- Born: March 1, 1948 Great Bend, Kansas, U.S.
- Died: September 13, 2026 (aged 78) Nashville, Tennessee, U.S.
- Education: Kansas State University University of Kansas
- Occupation: Academic
- Partner: Kye Fleming

= Ann Kaiser =

American academic (1948–2026)

Ann Kaiser (March 1, 1948 – September 13, 2026) was an American academic.

== Early life and career ==
Kaiser was born in Great Bend, Kansas on March 1, 1948. She attended Kansas State University, earning her undergraduate degree in political science and speech in 1970. She also attended the University of Kansas, earning her PhD degree in child and developmental psychology in 1974. After earning her degrees, she completed her postdoctoral fellowship with the National Institutes of Health and the Kansas Neurological Institute.

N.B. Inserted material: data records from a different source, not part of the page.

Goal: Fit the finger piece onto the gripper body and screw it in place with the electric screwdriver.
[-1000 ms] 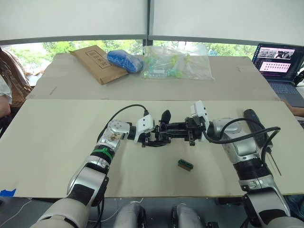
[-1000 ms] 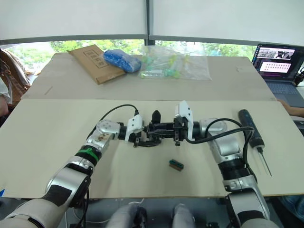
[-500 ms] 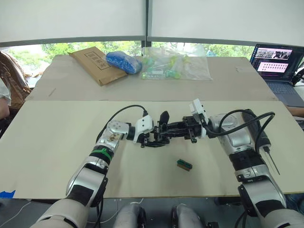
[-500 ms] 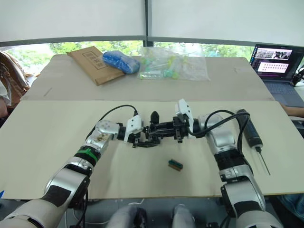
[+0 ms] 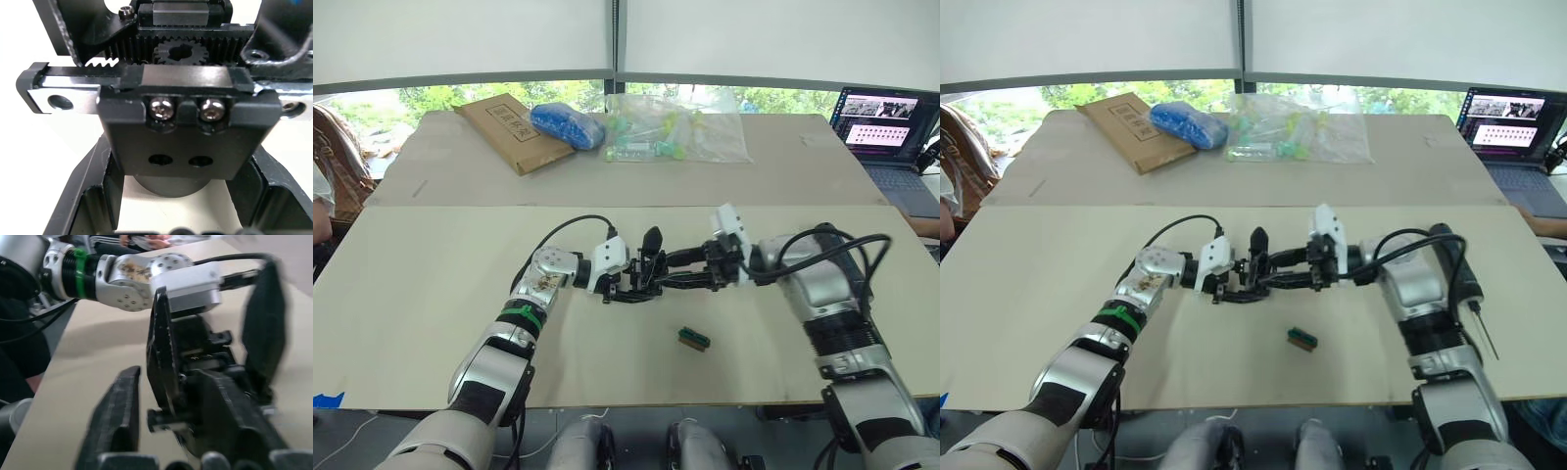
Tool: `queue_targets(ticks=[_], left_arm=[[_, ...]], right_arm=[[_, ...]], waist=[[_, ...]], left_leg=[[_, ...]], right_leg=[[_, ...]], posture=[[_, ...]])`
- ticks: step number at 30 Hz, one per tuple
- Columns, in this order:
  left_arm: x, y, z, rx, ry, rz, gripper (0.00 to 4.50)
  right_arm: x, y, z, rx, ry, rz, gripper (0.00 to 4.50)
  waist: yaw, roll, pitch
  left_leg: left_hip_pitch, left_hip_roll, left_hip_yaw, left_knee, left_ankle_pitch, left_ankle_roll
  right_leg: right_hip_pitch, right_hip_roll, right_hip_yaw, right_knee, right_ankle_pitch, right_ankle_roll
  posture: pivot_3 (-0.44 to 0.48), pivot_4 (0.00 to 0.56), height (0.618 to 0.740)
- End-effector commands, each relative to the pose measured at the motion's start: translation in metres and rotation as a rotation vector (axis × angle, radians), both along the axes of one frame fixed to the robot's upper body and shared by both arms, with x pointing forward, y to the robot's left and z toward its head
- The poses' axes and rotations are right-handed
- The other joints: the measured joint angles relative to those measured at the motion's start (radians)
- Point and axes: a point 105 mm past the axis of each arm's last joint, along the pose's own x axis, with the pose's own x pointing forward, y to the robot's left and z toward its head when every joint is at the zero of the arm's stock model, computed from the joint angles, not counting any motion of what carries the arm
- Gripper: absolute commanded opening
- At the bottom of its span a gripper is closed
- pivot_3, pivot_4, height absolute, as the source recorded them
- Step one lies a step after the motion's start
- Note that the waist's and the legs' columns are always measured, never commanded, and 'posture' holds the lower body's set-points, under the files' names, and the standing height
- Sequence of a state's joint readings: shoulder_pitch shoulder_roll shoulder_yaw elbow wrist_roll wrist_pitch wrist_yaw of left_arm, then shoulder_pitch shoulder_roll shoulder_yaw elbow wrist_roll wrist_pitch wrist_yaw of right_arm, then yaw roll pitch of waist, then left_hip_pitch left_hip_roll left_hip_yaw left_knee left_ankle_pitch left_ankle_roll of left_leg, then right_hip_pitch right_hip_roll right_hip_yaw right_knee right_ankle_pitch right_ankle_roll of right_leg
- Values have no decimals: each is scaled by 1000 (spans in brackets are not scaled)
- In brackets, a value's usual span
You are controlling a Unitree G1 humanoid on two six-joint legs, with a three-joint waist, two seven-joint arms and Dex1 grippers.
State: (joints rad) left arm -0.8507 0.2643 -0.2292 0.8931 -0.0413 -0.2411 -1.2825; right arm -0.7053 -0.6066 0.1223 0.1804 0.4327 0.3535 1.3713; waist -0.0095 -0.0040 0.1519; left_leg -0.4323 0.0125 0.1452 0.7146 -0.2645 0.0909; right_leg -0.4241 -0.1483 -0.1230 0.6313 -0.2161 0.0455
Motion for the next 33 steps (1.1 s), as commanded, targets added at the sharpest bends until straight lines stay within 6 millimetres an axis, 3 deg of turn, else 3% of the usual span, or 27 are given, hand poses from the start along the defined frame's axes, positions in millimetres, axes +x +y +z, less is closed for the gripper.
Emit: queue_targets(ticks=[1, 8, 11, 12, 13, 16, 18, 22, 26, 29, 33], left_arm=[[0, -1, 6, -12, -20, -12, 2315], [-1, 8, -3, 20, 15, 12, 2315], [-5, 22, -5, 39, 33, 9, 3684], [-7, 28, -2, 42, 29, 14, 4210], [-9, 36, 3, 41, 26, 15, 4500], [-30, 57, 36, 2, 32, -12, 4500], [-47, 64, 57, -18, 47, -39, 4500], [-86, 65, 99, -41, 65, -122, 4500], [-121, 65, 131, -33, 125, -200, 4500], [-125, 58, 154, -103, 65, -181, 4500], [-128, 55, 160, -103, 32, -170, 4500]], right_arm=[[-15, -20, 42, -20, -119, 4, 2352], [-29, -73, 52, -199, -90, -158, 2352], [-21, -108, 48, -279, -20, -379, 2352], [-20, -123, 44, -319, 35, -461, 2605], [-21, -140, 39, -367, 81, -534, 2885], [-14, -184, 25, -505, 150, -792, 3889], [-11, -204, 18, -594, 147, -889, 4452], [-8, -236, 5, -663, 223, -1045, 4452], [9, -263, -7, -679, 235, -1185, 4452], [17, -278, -21, -637, 321, -1291, 4452], [24, -278, -30, -579, 416, -1330, 4452]], waist=[[3, 0, 0], [5, -1, 0], [2, -1, 0], [1, -1, 0], [1, -1, 0], [-6, 0, 0], [-7, 0, 1], [-1, 1, 1], [0, 5, 2], [-9, 4, 2], [-7, 6, 3]], left_leg=[[0, 0, 0, 0, 0, 0], [0, 1, -1, 0, 0, 0], [1, 1, -1, 0, 0, 0], [1, 1, 0, 0, 0, 0], [0, 1, -1, 0, 0, 0], [0, 2, -1, -1, 0, 0], [0, 2, -1, -1, 0, 0], [1, 2, -2, 0, 0, 0], [1, 1, -2, 0, 0, 0], [3, 1, -1, 0, 1, -1], [4, 1, 0, -2, 1, -2]], right_leg=[[0, 0, 0, 0, 0, 0], [1, -1, 0, -2, 0, 0], [0, -1, 0, -2, 0, 0], [0, -1, 1, -2, 0, 0], [-1, -2, 1, -2, 0, -1], [-1, -3, 1, -2, 0, -1], [-2, -4, 1, -2, 0, -1], [1, -5, 1, -2, -1, -1], [1, -5, 2, -3, -1, 0], [2, -1, 2, -1, -2, 1], [3, 0, 3, -2, -3, 1]], posture=[[0, 150, 732], [0, 150, 732], [0, 150, 732], [0, 150, 732], [0, 150, 732], [0, 150, 732], [0, 150, 732], [0, 150, 732], [0, 150, 732], [0, 150, 732], [0, 150, 732]])
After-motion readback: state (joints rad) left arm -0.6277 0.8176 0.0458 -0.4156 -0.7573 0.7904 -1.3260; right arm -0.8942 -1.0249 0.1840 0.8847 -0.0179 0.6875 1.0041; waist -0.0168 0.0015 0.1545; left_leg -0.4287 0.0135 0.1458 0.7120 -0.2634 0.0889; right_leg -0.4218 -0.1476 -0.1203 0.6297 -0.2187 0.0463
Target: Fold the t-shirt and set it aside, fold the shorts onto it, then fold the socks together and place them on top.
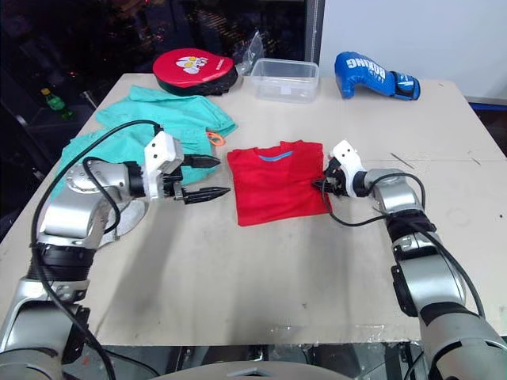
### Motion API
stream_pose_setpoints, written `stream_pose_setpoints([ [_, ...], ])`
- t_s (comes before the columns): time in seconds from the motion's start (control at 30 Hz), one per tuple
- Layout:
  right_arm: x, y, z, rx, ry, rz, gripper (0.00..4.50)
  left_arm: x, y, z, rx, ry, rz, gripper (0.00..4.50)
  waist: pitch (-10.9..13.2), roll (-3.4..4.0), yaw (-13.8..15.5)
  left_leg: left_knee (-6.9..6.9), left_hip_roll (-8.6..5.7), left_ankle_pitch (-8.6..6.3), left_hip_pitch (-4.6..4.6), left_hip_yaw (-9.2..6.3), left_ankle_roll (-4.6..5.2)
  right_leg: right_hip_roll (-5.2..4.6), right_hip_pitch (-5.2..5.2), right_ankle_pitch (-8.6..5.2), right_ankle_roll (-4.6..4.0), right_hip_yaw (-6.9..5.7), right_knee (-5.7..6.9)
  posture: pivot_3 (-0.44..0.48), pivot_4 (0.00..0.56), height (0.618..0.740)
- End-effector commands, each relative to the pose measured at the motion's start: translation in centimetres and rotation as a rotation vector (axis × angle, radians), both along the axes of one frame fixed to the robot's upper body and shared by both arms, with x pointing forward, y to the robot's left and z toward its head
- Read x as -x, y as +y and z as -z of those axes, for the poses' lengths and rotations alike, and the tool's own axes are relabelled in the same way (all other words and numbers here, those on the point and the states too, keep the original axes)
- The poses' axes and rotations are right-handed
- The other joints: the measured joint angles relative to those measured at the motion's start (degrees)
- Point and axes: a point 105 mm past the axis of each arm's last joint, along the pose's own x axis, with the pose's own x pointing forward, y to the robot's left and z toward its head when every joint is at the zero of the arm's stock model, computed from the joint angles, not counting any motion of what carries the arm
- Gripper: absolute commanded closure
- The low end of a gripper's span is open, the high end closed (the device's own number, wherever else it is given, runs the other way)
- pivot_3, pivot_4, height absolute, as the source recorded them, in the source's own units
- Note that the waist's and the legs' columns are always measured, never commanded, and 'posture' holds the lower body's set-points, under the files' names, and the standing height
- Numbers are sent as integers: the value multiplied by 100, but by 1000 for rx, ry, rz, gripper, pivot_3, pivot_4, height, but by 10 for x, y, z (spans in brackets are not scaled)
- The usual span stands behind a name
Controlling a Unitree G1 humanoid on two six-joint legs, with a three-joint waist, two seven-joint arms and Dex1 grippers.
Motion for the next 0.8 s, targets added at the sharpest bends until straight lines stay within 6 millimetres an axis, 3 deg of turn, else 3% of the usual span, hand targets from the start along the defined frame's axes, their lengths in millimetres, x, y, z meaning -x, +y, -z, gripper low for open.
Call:
stream_pose_setpoints([
  [0.03, 11, -3, 25, 103, 46, -24, 4142, 6, 0, -18, 9, -53, 5, 506, 0, 0, 4, -1, 0, 0, 4, 1, 0, 0, 3, 0, 0, 1, -1, 0, 150, 740],
  [0.07, 11, -7, 22, 109, 30, -18, 4470, 6, 0, -18, 4, -54, 2, 506, 0, 1, 9, -1, 0, 0, 7, 3, 0, 0, 4, 0, 0, 3, -2, 0, 150, 740],
  [0.17, 10, -26, 6, 108, -4, 27, 4470, 5, -7, -21, 3, -69, 16, 506, 3, 4, 51, -1, -3, -1, 10, 6, 0, -3, 5, 0, 0, 9, -1, 0, 150, 740],
  [0.27, 18, -52, -18, 92, -15, 72, 4470, 16, -27, -29, 22, -69, 108, 506, 7, 9, 159, -1, -8, -1, 2, 6, 1, -11, 4, 0, 0, 6, -9, 0, 150, 740],
  [0.5, 39, -166, -46, 282, -40, 351, 4470, 27, -54, -36, 38, -86, 207, 506, 22, 25, 283, 11, -21, -11, -34, 1, 20, -19, -4, 0, 1, -6, -36, 0, 150, 740],
  [0.6, 55, -223, -49, 471, -34, 452, 4470, 28, -59, -36, 51, -92, 233, 506, 25, 29, 279, 10, -20, -11, -32, 1, 20, -13, -5, -1, 2, -5, -34, 0, 150, 740],
  [0.8, 70, -266, -49, 552, 26, 561, 4470, 33, -60, -25, 30, -82, 275, 506, 34, 21, 134, -2, -14, -11, -3, 33, 19, 0, -2, -1, 3, 32, -32, 0, 150, 740],
])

She served as a professor in the department of special education at Vanderbilt University. During her years as a professor, she was named the Susan Gray Chair in Education and Human Development, and in 2001, she was named the Harvie Branscomb Distinguished Professor.

== Personal life and death ==
Kaiser was the partner of Kye Fleming. Their relationship lasted until Kaiser's death in 2026.

Kaiser died in Nashville, Tennessee on September 13, 2026, at the age of 78.